The isometric hip abductor muscle strength was measured at each follow-up visit by using a dynamometer (Chatillon CSD 400; Ametec Inc, Paoli, Pennsylvania). This was applied 10 cm proximal to the knee on the lateral side of the thigh. The mean of three successive readings was recorded for each leg, starting with the uninjured limb, and reported as a percentage of the unaffected side. Each patient therefore served as his own control.
The radiological outcome included assessment of reduction of the fracture, the adequacy of fixation, failure of the implant, sliding of the lag screw and healing of the fracture. Reduction was considered to be adequate if the femoral neck angle was < 10° of varus or < 15° of valgus when compared with the uninjured, contralateral hip and the displacement was < 5 mm on both anteroposterior (AP) and lateral post-operative radiographs. The position of the lag screw was assessed from the mapping of the femoral head described by Kyle, Gustilo and Premer38 and the tip apex distance (TAD) described by Baumgaertner and Solberg.39 Fixation was deemed to be adequate if the lag screw was placed central/central (AP/lateral view), inferior/central, or inferior/posterior. Placement in the superior and/or anterior third of the femoral head was considered inadequate. A TAD of less than 20 mm was considered to be adequate. Sliding was measured along the lag screw. A fracture was assessed as healed if trabeculae were visible across the fracture line. Nonunion was defined as the absence of bridging bone at the line of the fracture by follow-up at six months. Signs of avascular necrosis were assessed according to the classification of Ficat.40
The ethical committees at each participating centre reviewed and approved the protocol for this study.
In order to test the null hypothesis of no difference between the two treatment groups for continuous outcomes, generalised linear models (GLM) analysis was employed using SAS Institute software, version 8.0 (SAS, Cary, North Carolina).
In order to assess the independence of the treatment groups for categorical outcomes, two methods were employed. For 2 x 2 and for non-ordered 2 x r contingency tables, the chi-squared test was used for expected cell frequencies greater than or equal to 5.0. Fisher’s exact test was used for the 2 x 2 and for non-ordered 2 x r contingency tables for expected cell frequencies of less than 5.
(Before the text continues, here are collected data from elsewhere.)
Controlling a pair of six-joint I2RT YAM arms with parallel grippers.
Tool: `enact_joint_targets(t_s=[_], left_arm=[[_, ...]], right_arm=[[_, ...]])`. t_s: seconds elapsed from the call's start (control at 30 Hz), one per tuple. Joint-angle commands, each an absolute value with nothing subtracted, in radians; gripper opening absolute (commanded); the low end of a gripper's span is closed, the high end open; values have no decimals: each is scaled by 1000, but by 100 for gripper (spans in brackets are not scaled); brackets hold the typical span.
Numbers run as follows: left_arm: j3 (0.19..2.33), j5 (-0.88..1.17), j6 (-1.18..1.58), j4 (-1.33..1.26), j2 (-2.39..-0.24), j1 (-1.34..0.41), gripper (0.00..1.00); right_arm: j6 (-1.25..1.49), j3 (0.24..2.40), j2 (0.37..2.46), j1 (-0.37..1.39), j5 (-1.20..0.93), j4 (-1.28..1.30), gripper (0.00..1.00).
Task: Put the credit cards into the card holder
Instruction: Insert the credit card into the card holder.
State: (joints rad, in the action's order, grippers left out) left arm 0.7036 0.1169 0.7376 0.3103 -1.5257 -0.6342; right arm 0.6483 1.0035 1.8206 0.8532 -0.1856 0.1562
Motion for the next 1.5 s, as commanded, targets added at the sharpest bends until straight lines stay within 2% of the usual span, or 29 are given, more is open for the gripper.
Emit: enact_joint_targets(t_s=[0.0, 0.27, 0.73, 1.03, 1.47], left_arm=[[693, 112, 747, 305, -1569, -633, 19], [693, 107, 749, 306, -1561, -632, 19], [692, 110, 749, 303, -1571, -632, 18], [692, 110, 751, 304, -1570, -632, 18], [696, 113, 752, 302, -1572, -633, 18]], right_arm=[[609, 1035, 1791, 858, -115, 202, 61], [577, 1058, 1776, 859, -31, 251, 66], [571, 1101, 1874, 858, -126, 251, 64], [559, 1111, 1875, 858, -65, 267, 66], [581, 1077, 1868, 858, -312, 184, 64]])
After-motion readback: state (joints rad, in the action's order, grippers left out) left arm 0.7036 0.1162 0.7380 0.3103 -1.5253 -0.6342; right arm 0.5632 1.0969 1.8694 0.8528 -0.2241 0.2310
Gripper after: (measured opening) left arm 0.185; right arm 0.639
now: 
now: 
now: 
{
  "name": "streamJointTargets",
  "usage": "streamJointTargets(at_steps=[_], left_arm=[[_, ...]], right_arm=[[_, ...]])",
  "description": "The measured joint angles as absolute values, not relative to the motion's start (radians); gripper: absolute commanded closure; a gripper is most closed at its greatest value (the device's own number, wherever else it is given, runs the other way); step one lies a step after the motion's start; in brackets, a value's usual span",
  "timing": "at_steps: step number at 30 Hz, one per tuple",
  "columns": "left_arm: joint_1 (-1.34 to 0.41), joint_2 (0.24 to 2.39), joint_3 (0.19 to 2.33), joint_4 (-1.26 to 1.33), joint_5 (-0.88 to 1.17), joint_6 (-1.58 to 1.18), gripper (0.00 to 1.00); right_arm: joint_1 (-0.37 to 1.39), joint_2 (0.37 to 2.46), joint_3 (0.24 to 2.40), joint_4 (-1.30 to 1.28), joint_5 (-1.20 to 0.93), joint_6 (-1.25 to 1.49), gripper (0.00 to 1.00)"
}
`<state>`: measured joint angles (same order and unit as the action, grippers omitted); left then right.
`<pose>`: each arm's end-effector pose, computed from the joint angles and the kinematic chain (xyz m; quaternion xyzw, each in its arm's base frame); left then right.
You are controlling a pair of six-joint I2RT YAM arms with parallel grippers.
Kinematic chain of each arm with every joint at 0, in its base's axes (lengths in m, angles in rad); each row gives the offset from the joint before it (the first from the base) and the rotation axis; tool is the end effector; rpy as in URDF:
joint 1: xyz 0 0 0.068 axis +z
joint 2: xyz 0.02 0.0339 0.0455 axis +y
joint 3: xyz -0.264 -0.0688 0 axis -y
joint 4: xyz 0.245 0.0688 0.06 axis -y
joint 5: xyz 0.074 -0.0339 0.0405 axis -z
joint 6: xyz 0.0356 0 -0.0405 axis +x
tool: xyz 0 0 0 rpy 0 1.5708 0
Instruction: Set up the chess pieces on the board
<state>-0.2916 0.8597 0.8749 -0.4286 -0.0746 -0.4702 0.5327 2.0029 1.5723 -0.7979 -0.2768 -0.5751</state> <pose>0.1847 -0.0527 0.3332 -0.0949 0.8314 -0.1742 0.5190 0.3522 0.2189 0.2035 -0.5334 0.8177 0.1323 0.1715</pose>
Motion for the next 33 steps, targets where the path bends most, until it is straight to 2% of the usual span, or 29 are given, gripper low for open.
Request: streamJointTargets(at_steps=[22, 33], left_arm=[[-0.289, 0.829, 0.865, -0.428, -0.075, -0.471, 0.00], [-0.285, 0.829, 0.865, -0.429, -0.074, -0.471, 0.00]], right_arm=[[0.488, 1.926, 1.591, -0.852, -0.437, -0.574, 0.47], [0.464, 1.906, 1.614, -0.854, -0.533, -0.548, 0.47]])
For ordered 2 x r contingency tables, the asymptotic Mantel-Haentzel chi-squared test was used when the expected frequency was greater than or equal to 5.0. The exact Mantel-Haentzel chi-squared test was used for ordered 2 x r tables when the expected value was less than 5.
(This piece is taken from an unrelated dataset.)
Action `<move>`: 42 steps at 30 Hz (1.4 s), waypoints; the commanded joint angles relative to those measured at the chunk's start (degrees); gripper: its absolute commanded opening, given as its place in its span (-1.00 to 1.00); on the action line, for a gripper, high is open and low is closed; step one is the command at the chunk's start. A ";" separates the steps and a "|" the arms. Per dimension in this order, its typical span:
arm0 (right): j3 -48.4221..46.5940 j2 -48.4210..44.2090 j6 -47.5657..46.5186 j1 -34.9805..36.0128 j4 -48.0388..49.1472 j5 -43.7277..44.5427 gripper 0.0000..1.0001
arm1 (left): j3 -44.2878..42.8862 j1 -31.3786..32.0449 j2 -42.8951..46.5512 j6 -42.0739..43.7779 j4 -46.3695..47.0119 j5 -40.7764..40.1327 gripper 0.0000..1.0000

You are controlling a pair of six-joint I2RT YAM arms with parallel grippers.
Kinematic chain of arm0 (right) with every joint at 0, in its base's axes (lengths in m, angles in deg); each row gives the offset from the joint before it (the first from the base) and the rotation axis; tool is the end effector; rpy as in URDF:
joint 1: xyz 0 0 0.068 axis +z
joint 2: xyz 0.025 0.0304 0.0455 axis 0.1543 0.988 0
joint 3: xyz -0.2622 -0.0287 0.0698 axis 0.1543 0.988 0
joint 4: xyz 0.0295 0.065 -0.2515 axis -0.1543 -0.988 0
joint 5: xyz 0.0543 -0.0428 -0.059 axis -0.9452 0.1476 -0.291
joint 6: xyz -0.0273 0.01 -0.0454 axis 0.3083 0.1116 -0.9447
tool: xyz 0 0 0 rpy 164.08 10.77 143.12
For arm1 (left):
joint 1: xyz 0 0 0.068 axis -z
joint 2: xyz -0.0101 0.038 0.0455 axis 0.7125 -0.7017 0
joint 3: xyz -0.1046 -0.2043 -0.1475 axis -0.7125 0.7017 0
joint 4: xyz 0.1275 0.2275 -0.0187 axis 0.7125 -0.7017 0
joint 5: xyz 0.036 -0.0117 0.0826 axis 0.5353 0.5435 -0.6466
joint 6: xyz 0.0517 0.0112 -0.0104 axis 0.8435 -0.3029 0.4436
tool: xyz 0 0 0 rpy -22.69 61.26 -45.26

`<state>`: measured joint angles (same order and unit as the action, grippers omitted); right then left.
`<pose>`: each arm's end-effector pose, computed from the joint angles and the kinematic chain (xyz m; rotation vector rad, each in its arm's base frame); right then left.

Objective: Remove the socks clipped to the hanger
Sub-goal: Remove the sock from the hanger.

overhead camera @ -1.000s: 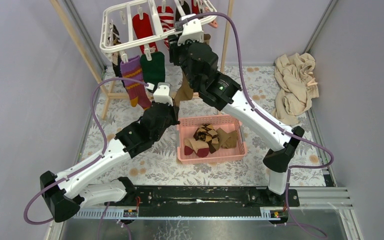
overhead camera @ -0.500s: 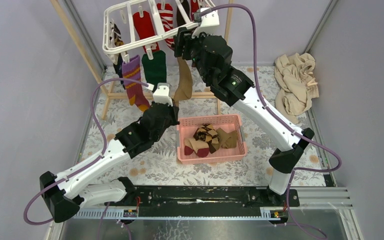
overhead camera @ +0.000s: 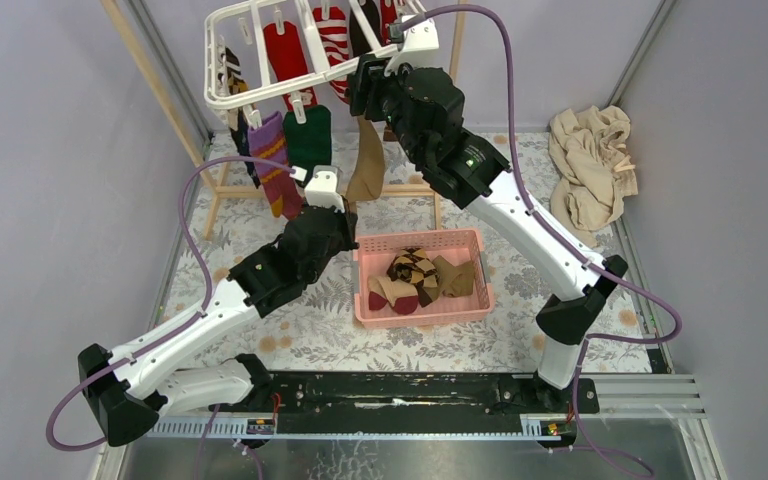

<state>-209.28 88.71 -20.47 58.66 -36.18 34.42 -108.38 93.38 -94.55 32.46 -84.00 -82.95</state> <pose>0.2667 0.2918 0.5348 -0.1445 1.4053 0.5261 0.1718 -0.1651 0.3487 0.0767 1.8983 -0.3705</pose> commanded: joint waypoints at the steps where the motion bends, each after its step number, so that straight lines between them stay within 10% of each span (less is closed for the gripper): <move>1: -2.67 0.08 -0.65 0.73 1.17 0.45 0.19 | 0.25 -0.13 0.53 0.63 3.92 -0.14 -1.00; 18: -10.56 5.80 -15.28 9.00 1.28 23.41 0.26 | -1.31 -0.17 -2.06 0.99 5.14 0.50 -1.00; 36: -18.09 12.25 -17.55 9.37 4.42 26.43 0.27 | -1.25 -0.14 -3.33 0.72 5.46 1.57 -1.00; 42: -17.34 11.95 -17.40 9.35 5.50 26.52 -0.12 | -1.08 -0.13 -3.93 0.66 5.84 1.74 -1.00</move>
<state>-224.58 101.56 -37.28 67.47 -35.00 59.34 -108.40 93.38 -98.28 32.46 -82.56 -81.36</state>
A power analysis was made to estimate the sample size. Based on the assumption that the augmented group would have a reduced screw shortening of 20% compared with the control group (15 vs 12 mm) a sample size of 44 completed subjects for each study group was assumed in order to detect a significant difference between the two groups with α = 0.05 and β = 0.20 (i.e. power 0.8). Values for p < 0.05 were regarded as significant.
There was no statistical difference between the two groups in terms of age, gender, affected hip and walking-aid requirements at the time of fracture (Table I⇓).
The mean operating time was longer for the augmented group (68.7 vs 56.9 minutes) although the difference was not statistically significant. The mean blood loss during surgery was significantly greater in the augmented group (405 vs 281 ml, p < 0.05).
There was no difference in the reduction of the fracture and positioning of the implant between the groups as assessed on the immediate post-operative radiographs. Reduction was considered to be adequate in 43 (78%) of the augmented hips and 42 (74%) of the control group. The main reason for inadequate reduction in both groups was a valgus position exceeding 15° when compared with the contralateral hip. The positioning of the implant was considered to be adequate in 52/55 (95%) of the augmented hips and 52/57 (91%) of the control group. Inadequate placement was because of the position of the tip of the lag screw in the superior third of the femoral head in one hip from each group and in the anterior third in two augmented and four control hips. The mean TAD was 18 mm (sd 2) in the augmented hips and 16 mm (sd 2) in the control group. In three hips (one augmented and two control), the TAD was > 25 mm. By six months after surgery the mean sliding distance of the screw in the augmented group was 13.5 mm (sd 3.3) compared with 15.9 mm (sd 4.1) in the control group.
There was no major displacement of the fracture in any patient during the study. All fractures healed although two in the augmented group had not healed completely on the radiograph at six months and were therefore classified as nonunion. By nine months both fractures had healed without any additional procedure.
The mean hospital stay was 10.5 days (sd 3.9) for the augmented group and 10.0 days (sd 3.3) for the control group. This difference was not significant.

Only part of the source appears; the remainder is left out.